Evidence of sacrifice and trophy taking was found at an evacuation site in El Chalchuapa, El Salvador. The remains of 33 individuals were found and had appeared to have been victims of ritual sacrifice that had spanned five different episodes of construction to the structure. Many of the individuals were found to be male and most were lying in the prone position. Of the individuals found it was noted that they were represented as crania and were determined to have been trophy heads. The others had a range of signs of mutilation, including: one individual was missing his/her head, two were cut in half at the waist, one individual was missing his/her legs and another was missing his/her feet. Given the age of the individuals, the absence of grave goods, the positions and placement of the bodies, the lack of grave preparation and the evidence for dismemberment, this site seems to show that these individuals were war captives and then used in a form of ritualistic sacrifice.

===Cuello, Belize (Late Preclassic)===

Cuello is a site that provides several examples of decapitation, dismemberment, and sacrifice of young to middle-aged males at public events. Here we see evidence of the sacrifice of children, one of whom appeared to have been decapitated demonstrating the incidence of decapitated individuals in common grounds and public structures. In most mass burials there seem to be primary individuals in the center, surrounded by the remains of others.

===Colha, Belize (Terminal Classic)===

In Colha, Belize, archaeologists discovered a large pit next to a stairway near the center of a monumental structure (operation 2010). This "Skull Pit" contained the heads of around 30 individuals. Ten of these were children ranging in age from 6 months to 6 or 7 years old. The remaining 20 individuals were adults. There were cut marks on the crania and the remains were burnt, and the age grouping and the location of the pit has led to multiple conclusions on the reasons behind these sacrifices. One theory is that they were sacrificed as a part of a religious ceremony. Other hypotheses are that the victims were political prisoners treated with ritual violence or that they were ancestors of an elite lineage that was violently deposed.

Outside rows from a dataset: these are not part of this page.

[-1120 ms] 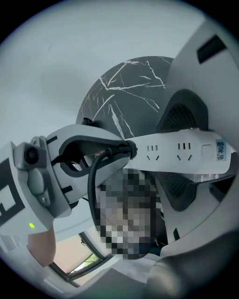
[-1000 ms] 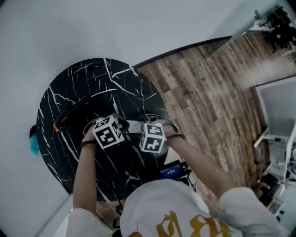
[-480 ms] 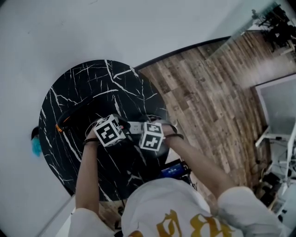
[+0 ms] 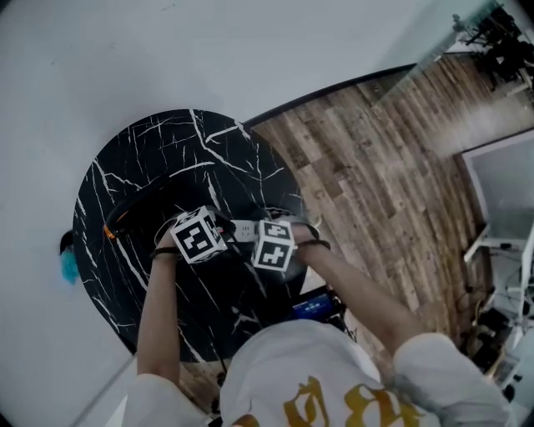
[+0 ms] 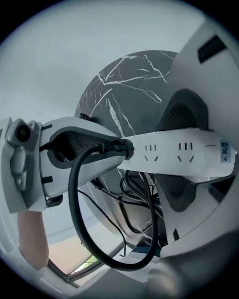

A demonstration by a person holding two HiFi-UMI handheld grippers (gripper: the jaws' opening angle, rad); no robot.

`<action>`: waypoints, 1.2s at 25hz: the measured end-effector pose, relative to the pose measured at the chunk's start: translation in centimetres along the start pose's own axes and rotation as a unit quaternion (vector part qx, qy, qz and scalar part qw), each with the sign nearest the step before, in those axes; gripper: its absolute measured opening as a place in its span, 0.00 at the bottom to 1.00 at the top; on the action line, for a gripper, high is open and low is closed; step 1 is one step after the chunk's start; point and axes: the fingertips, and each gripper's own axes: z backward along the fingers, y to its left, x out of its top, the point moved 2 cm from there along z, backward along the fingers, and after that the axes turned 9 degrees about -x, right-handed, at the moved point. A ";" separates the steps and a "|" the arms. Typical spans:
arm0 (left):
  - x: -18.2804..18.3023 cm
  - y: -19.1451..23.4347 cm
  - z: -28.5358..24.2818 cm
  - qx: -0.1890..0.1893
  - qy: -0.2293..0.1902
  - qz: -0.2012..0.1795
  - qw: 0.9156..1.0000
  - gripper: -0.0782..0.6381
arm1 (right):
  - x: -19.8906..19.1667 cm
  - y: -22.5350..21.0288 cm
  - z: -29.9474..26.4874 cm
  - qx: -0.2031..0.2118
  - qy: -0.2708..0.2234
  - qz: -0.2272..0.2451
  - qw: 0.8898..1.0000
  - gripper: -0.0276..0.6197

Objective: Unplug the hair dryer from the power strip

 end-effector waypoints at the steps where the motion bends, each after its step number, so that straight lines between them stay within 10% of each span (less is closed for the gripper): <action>1: 0.0 -0.1 -0.1 0.021 0.000 -0.007 1.000 0.19 | 0.0 -0.1 0.0 0.003 0.001 -0.001 1.000 0.46; 4: -0.1 -0.5 -0.4 0.076 0.009 -0.019 0.997 0.18 | 0.1 0.0 0.0 0.010 0.007 -0.003 1.000 0.46; 10: 0.0 0.1 0.0 -0.006 -0.005 0.017 1.000 0.20 | 0.0 0.0 -0.2 0.001 0.004 0.011 1.000 0.46; 15: 0.2 -0.6 -0.3 0.070 0.025 -0.009 0.997 0.18 | 0.0 -0.1 0.0 0.007 0.010 0.006 1.000 0.46; 21: 0.1 0.0 0.1 0.004 -0.001 0.026 1.000 0.19 | 0.0 0.0 -0.1 -0.001 0.011 0.005 1.000 0.46; 26: 0.1 -0.5 -0.2 0.084 0.024 0.002 0.996 0.18 | 0.0 -0.1 -0.2 0.004 0.008 0.006 1.000 0.46; 30: 0.1 0.1 0.1 0.017 0.008 0.031 0.999 0.19 | 0.2 -0.1 -0.1 0.002 0.012 0.003 1.000 0.46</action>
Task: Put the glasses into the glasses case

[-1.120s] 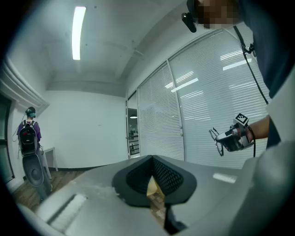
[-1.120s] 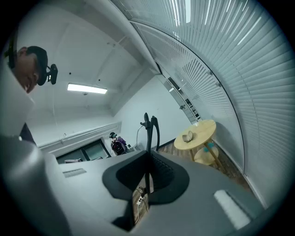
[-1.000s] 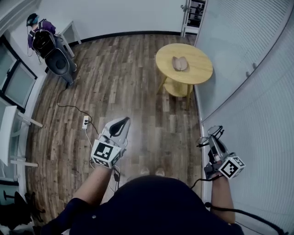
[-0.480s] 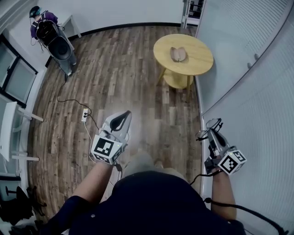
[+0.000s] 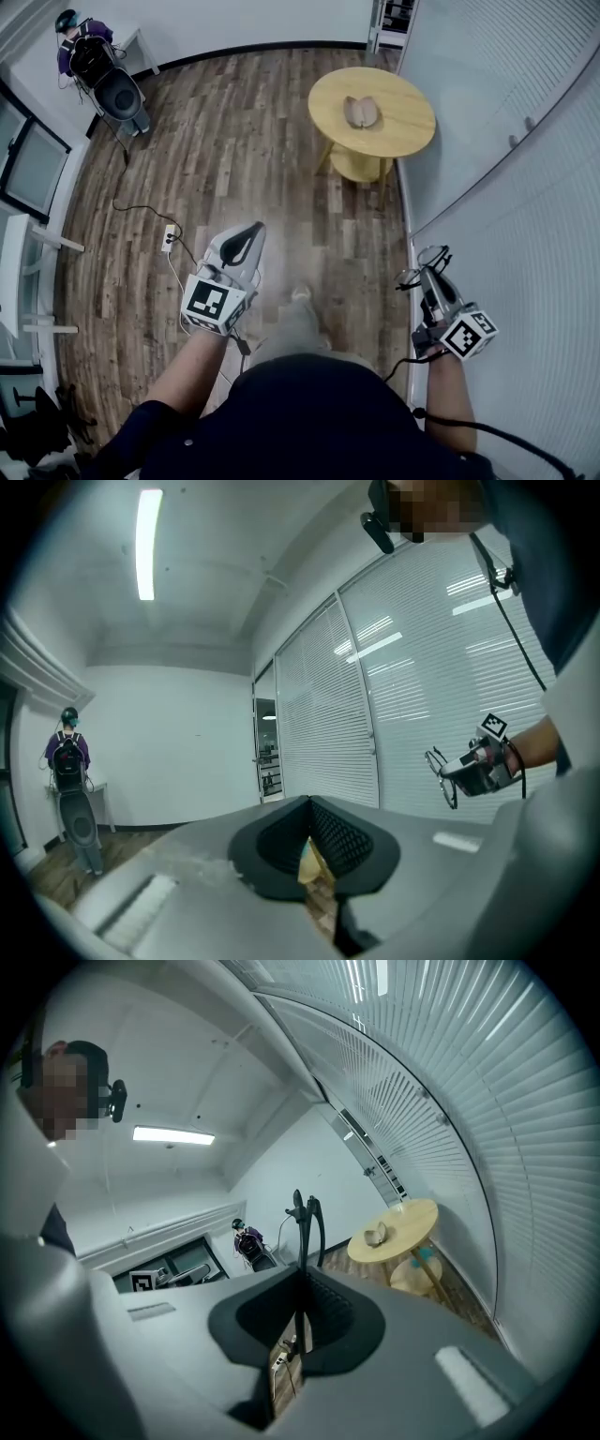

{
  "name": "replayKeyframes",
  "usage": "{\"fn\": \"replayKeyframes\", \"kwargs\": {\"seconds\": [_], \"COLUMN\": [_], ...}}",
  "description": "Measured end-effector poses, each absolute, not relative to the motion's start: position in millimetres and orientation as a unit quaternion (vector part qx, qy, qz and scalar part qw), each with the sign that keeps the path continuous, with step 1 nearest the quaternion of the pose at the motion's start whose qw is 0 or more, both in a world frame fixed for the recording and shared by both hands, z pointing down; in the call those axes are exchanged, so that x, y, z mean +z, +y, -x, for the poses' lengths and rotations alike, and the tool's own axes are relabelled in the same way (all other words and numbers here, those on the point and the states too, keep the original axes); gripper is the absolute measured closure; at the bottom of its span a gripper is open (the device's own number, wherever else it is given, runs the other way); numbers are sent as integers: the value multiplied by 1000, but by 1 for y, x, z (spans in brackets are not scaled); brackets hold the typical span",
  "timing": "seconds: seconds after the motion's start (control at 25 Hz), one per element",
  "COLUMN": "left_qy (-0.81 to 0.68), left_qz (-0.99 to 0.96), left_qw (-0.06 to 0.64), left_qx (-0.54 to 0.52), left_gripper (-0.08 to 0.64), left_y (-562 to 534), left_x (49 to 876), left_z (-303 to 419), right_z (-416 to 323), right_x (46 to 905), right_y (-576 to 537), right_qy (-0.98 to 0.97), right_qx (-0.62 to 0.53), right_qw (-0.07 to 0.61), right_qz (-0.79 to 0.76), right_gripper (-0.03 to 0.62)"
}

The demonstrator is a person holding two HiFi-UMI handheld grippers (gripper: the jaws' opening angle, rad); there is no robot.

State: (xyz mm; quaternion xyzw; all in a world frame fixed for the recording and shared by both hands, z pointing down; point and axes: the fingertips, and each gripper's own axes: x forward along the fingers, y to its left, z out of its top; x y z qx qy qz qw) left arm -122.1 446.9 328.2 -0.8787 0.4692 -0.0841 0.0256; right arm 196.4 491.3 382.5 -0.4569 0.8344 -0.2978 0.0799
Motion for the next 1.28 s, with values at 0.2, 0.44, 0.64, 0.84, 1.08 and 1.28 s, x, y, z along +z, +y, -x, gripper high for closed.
{"fn": "replayKeyframes", "kwargs": {"seconds": [0.2,0.44,0.64,0.84,1.08,1.28], "left_qy": [462,444,435,430,409,404], "left_qz": [882,893,897,899,909,911], "left_qw": [17,12,28,28,35,35], "left_qx": [-92,-76,-72,-71,-71,-78], "left_gripper": [554,554,554,554,554,554], "left_y": [413,369,326,283,244,212], "left_x": [334,336,336,332,329,332], "left_z": [127,131,137,145,153,149], "right_z": [-186,-173,-163,-156,-141,-143], "right_x": [386,381,374,367,363,363], "right_y": [463,425,390,355,325,303], "right_qy": [830,827,826,820,812,806], "right_qx": [-302,-299,-287,-281,-284,-275], "right_qw": [74,71,69,73,86,88], "right_qz": [464,471,479,493,502,517], "right_gripper": [569,569,569,569,569,569]}}
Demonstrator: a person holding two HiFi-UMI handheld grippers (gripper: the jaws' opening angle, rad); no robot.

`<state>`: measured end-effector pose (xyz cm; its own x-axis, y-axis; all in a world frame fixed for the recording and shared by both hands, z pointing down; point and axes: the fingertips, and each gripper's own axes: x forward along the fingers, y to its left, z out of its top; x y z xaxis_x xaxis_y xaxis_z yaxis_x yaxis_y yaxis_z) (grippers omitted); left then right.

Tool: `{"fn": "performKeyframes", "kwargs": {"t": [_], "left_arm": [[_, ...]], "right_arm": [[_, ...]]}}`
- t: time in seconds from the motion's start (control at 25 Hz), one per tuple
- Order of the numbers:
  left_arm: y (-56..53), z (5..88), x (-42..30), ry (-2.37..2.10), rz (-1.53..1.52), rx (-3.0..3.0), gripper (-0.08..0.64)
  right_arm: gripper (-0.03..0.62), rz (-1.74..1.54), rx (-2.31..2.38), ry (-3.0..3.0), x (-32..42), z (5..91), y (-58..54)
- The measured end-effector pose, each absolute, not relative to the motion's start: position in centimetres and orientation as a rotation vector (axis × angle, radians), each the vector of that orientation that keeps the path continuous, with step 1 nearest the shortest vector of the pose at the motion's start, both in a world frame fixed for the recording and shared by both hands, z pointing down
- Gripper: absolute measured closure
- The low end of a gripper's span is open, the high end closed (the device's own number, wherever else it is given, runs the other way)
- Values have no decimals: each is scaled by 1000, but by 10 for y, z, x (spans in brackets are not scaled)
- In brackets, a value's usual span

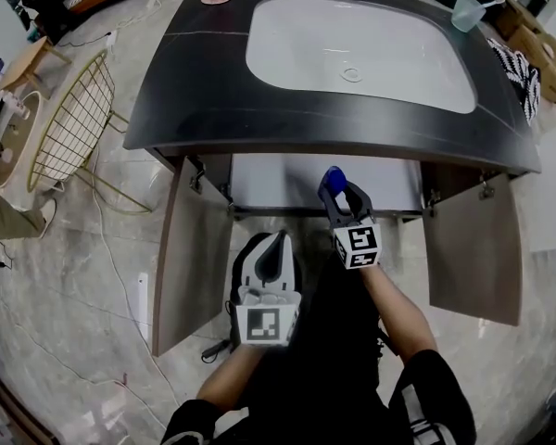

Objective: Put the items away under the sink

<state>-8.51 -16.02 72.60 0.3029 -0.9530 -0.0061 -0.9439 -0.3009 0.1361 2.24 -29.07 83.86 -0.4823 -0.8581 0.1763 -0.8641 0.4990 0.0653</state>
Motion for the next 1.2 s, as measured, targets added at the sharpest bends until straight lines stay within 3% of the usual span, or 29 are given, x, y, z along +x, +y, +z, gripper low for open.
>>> {"fn": "performKeyframes", "kwargs": {"t": [1.2], "left_arm": [[-159,748,-98,-1808,-89,2423,545]], "right_arm": [[451,241,1540,-2365,38,983,-362]]}}
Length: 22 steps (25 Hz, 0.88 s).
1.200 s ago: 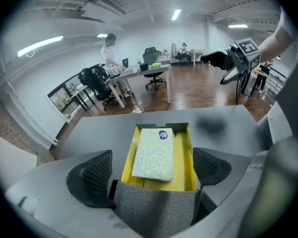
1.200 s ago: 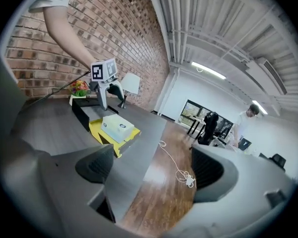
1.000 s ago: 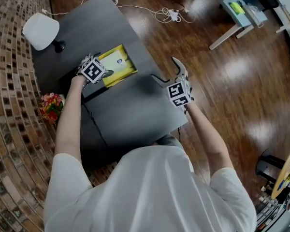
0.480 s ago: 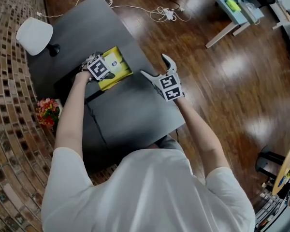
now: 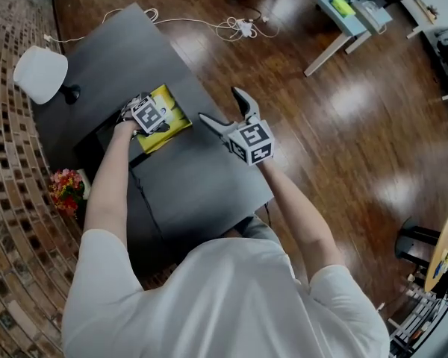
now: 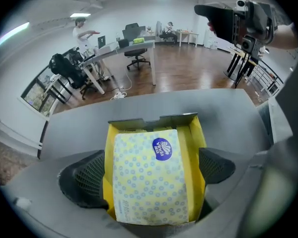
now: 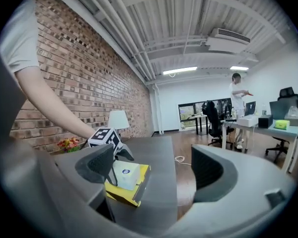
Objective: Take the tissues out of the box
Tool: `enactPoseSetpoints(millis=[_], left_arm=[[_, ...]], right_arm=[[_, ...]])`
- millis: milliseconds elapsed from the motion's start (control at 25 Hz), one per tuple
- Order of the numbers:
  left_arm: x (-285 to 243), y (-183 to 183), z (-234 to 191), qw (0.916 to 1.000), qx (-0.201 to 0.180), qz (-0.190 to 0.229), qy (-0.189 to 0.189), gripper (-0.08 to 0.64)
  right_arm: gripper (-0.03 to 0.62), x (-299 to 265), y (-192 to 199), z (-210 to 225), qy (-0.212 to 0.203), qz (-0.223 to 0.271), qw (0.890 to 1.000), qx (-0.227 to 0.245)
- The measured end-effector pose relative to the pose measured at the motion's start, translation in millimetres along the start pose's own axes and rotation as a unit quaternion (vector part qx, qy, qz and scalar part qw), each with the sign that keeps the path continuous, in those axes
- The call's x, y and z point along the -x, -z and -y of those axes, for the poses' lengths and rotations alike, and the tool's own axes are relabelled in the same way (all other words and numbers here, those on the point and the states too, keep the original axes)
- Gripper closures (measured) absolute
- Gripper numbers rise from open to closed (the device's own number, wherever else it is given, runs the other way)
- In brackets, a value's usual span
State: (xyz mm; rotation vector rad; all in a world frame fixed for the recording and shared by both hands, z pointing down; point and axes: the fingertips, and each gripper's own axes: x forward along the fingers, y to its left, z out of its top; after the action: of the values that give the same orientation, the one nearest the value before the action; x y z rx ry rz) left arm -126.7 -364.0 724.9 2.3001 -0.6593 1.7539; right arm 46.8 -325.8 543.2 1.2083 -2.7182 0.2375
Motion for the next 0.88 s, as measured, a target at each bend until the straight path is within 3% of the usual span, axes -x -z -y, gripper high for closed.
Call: enactPoseSetpoints(millis=[160,240,320,520,720,880], left_arm=[[-9,2,4,0.9995,0.007,-0.030,0.001,-0.021],[-13,1,1,0.9991,0.009,-0.038,-0.019,-0.001],[-16,4,-6,0.9975,0.011,-0.047,-0.052,0.112],[-13,8,-12,0.9955,0.036,-0.051,-0.071,0.144],[7,-9,0,0.9944,0.090,0.010,-0.054,0.161],[22,-18,8,0.9820,0.165,0.076,-0.050,0.163]], right_arm=[[0.107,5,-19,7,-0.005,0.018,1.000,0.002],[0.106,9,-30,10,-0.007,0.029,1.000,-0.001],[0.107,12,-39,12,-0.009,0.037,0.999,-0.001],[0.107,16,-61,11,-0.009,0.058,0.998,0.004],[0.106,22,-69,8,-0.015,0.063,0.998,0.013],[0.106,24,-66,-3,-0.022,0.061,0.998,0.012]])
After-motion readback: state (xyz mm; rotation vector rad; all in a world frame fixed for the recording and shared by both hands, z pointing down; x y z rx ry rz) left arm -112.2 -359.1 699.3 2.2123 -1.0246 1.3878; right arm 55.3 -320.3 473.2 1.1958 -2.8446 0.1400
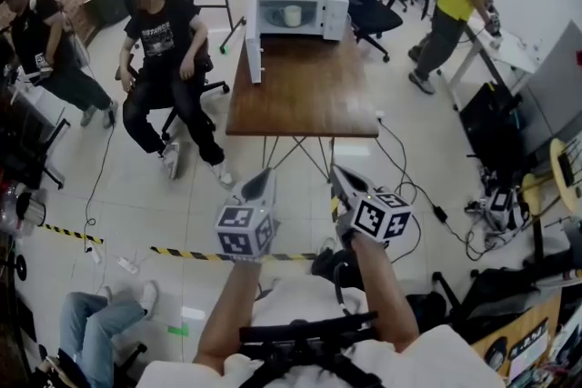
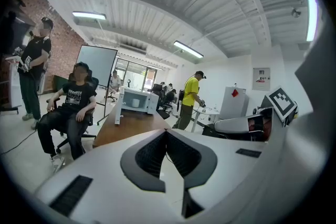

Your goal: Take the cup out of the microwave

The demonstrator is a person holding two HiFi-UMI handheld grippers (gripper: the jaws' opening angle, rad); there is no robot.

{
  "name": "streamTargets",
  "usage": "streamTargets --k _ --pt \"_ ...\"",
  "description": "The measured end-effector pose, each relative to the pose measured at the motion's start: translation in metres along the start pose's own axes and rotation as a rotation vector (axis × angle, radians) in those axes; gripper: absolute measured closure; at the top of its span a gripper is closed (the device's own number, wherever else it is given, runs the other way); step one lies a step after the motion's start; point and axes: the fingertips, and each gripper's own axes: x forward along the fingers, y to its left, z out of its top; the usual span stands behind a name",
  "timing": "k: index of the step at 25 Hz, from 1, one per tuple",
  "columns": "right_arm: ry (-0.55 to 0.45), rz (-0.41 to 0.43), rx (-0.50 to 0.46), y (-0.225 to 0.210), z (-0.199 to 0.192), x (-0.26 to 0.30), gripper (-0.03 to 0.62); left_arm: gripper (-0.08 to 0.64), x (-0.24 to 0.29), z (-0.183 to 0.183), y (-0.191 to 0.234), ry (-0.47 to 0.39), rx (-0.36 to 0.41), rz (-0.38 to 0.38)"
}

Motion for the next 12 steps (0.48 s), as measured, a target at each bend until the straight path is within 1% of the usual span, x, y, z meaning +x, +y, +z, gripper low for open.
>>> streamTargets --k 7,12 --pt "0.014 -0.004 0.011 -0.012 0.002 0.001 0.577 0.56 0.012 -0.001 -0.002 0.011 -0.002 0.009" --pt "0.019 -0.012 0.025 -0.035 0.008 0.005 0.577 0.56 0.032 -0.002 -0.005 0.027 -0.007 0.017"
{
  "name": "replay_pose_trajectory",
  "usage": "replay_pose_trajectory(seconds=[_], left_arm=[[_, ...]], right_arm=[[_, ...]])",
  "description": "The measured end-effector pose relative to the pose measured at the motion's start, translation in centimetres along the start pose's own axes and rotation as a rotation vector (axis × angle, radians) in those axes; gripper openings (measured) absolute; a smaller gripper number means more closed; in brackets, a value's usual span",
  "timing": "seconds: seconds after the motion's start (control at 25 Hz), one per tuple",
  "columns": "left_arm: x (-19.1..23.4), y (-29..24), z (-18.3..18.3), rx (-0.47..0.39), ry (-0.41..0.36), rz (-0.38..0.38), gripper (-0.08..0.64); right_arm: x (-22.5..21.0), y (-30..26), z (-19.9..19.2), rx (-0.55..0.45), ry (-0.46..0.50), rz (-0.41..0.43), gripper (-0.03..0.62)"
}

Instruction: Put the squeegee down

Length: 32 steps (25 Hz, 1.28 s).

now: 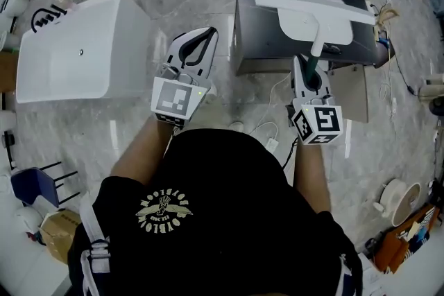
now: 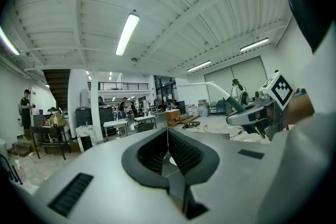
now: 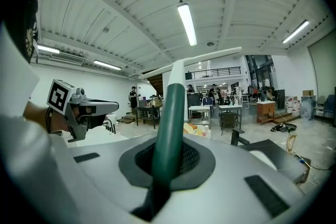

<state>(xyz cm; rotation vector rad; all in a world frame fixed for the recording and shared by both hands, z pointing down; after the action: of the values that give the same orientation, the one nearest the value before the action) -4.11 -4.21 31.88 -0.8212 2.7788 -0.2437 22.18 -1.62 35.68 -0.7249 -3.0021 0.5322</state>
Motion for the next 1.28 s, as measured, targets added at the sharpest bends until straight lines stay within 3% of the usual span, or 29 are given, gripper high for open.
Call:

===Teotihuacan (Feathered Serpent Pyramid)===

At this excavation site in Mexico, archaeologists found roughly 72 males. Due to the evidence surrounding them they were determined to be soldiers. The individuals were placed in a series of highly structured graves that were below, and just outside, the pyramid. From the other evidence unearthed, it was found that each individual had between 7 and 11 human maxillae, or human jaw bones, in his possession. These maxillae were mostly worn around the arm, generally on the biceps of soldiers. This was seen as a testament of strength and power that proved that these individuals had been in multiple battles or campaigns. Along with the maxillae, the men had necklaces made of teeth, obsidian projectile points and slate disks located behind their lower back, which were commonly found on Teotihuacan military figures. This led the excavators to believe that these soldiers were of an elite class of warrior, and not just some semi-organized militia.

Along with the remains of apparent soldiers, there were also remains found of other males with rich offerings that would suggest they were members of higher social status. This evidence proved that even at an early stage of Teotihuacan’s existence there was large scale human sacrifice as well as warfare-related symbolism.